2. Maintainability (qualitative)

  • Can swap providers (OpenAI β†’ Anthropic) without changing orchestration logic
  • Can experiment with new prompts (PT04 catalog) without code changes
  • Can add new chunking strategies (heading-based, semantic) in days, not weeks
  • Validation loops can be inserted/removed via configuration

3. Traceability (verifiable)

  • Every output includes: source_section_id, source_line_range, prompt_fingerprint, model_metadata
  • Alignment maps enable side-by-side QA views (source | translation)
  • "Re-translate section 3 with prompt v1.2" produces deterministic results
  • Lineage tracking answers: "Which prompt version produced this translation?"

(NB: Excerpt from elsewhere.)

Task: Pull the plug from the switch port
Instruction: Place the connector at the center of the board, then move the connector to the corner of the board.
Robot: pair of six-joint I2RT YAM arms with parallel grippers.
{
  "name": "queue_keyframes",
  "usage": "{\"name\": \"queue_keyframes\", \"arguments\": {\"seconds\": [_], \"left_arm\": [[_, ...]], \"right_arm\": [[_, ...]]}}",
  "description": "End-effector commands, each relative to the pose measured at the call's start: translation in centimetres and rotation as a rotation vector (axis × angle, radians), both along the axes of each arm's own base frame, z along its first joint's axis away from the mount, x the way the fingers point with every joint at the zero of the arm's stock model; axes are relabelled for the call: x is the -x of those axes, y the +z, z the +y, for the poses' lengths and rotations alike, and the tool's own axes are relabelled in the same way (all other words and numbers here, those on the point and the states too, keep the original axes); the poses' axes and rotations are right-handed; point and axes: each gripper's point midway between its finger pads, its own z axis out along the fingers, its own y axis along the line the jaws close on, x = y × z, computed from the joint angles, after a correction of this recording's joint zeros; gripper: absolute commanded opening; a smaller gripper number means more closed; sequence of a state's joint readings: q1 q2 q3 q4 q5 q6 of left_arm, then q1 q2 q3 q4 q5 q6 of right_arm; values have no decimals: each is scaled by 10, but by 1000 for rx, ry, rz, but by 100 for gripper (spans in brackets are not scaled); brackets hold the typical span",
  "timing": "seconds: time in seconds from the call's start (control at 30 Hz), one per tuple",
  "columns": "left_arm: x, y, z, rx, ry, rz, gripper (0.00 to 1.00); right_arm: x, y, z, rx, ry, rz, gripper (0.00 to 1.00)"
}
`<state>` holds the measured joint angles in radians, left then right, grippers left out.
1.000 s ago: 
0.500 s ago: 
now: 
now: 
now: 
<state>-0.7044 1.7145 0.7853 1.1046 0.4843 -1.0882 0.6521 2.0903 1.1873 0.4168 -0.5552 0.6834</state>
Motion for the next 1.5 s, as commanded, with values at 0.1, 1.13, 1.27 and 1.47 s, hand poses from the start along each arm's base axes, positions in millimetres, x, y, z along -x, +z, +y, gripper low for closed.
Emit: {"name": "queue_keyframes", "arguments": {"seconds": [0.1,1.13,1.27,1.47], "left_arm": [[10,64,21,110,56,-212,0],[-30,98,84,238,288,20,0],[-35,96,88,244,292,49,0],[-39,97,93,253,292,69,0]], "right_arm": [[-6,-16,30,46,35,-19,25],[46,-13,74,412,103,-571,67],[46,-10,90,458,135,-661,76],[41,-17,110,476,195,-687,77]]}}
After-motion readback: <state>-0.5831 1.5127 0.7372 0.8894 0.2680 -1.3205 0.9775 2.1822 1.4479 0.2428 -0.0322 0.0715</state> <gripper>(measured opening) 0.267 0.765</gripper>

4. Extensibility (demonstrated)

  • Architecture supports summarization, extraction tasks with minimal refactoring (Phase 2+ proves this)
  • Context Planning generalizes to non-translation AI workflows
  • Task Orchestrator patterns apply beyond text processing
  • Evaluation harness supports new metrics/strategies without core changes

5. Performance (acceptable bounds)

  • Latency per document: < 2x baseline for context-enriched processing
  • Cost per document: < 1.5x baseline (context overhead justified by quality improvement)
  • Phase 0 spike quantifies exact trade-offs before committing

6. Team Alignment (organizational)

  • Team aligns on platform approach over incremental refactor
  • Implementation phases are clear and achievable
  • Follow-on design ADRs (AT05-AT10) have clear scope boundaries
  • Risks and open questions are understood and acceptable

This ADR establishes the strategic foundation for TNH Scholar's text processing platform, enabling extensible, evaluation-driven development of high-fidelity translation and document processing capabilities.